Enhanced Multimodal Chromatography Method for HIV-1 Envelope Glycoprotein Purification

An improved multimodal chromatography method for purifying HIV-1 envelope glycoprotein, enhancing purification efficiency, and reducing protein aggregation through real-time monitoring and optimized purification conditions.

The original patent for multimodal chromatography method for purifying HIV-1 envelope glycoprotein has limitations in terms of purification efficiency and protein aggregation. The new inventive concept addresses these limitations by introducing real-time monitoring, optimized purification conditions, and novel multimodal resins to improve the overall purification process.

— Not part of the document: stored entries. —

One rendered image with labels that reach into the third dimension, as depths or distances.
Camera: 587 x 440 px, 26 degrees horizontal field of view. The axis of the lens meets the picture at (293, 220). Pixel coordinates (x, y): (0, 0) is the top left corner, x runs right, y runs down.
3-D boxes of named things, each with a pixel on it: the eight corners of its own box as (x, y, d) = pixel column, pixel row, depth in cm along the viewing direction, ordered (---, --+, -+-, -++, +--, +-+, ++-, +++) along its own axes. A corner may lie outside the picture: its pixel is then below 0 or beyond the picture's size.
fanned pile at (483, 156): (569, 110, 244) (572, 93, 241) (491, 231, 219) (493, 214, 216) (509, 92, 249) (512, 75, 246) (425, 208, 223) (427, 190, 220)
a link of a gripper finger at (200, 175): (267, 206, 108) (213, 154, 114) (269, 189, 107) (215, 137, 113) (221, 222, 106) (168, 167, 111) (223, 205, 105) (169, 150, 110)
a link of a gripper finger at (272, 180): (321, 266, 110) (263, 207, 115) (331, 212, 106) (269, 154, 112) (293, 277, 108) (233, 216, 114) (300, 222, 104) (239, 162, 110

The new inventive concept comprises a system for purifying HIV-1 envelope glycoprotein using a multimodal chromatography column and a control unit configured to optimize purification conditions based on real-time monitoring of protein aggregation. The method involves capturing the protein on a multimodal resin and eluting the protein using a gradient of salt concentration and pH. The multimodal resin is designed with a polymer matrix and a ligand that selectively binds to the glycoprotein, wherein the ligand is a synthetic peptide derived from a CD4 receptor. The purification process can be further optimized using a combination of temperature and ionic strength gradients. The system also includes a sensor for detecting protein aggregation and a control unit configured to adjust purification conditions in response to the detected aggregation.

The new inventive concept introduces novel features such as real-time monitoring, optimized purification conditions, and a synthetic peptide-derived ligand, which are not present in the original patent. These features provide a significant improvement in purification efficiency and reduction in protein aggregation, making the new inventive concept non-obvious and novel compared to the original patent.

Alternative embodiments of the inventive concept include using different types of multimodal resins, varying the gradient conditions, and incorporating additional sensors for detecting protein aggregation. Variations of the system can also be designed for specific types of HIV-1 envelope glycoproteins, such as clade C or mosaic gp140 proteins.

The enhanced multimodal chromatography method has significant commercial potential in the biotechnology and pharmaceutical industries, particularly in the development of HIV vaccines and therapies. The improved purification efficiency and reduced protein aggregation can lead to higher yields and better quality of HIV-1 envelope glycoproteins, making it an attractive solution for companies involved in HIV research and development.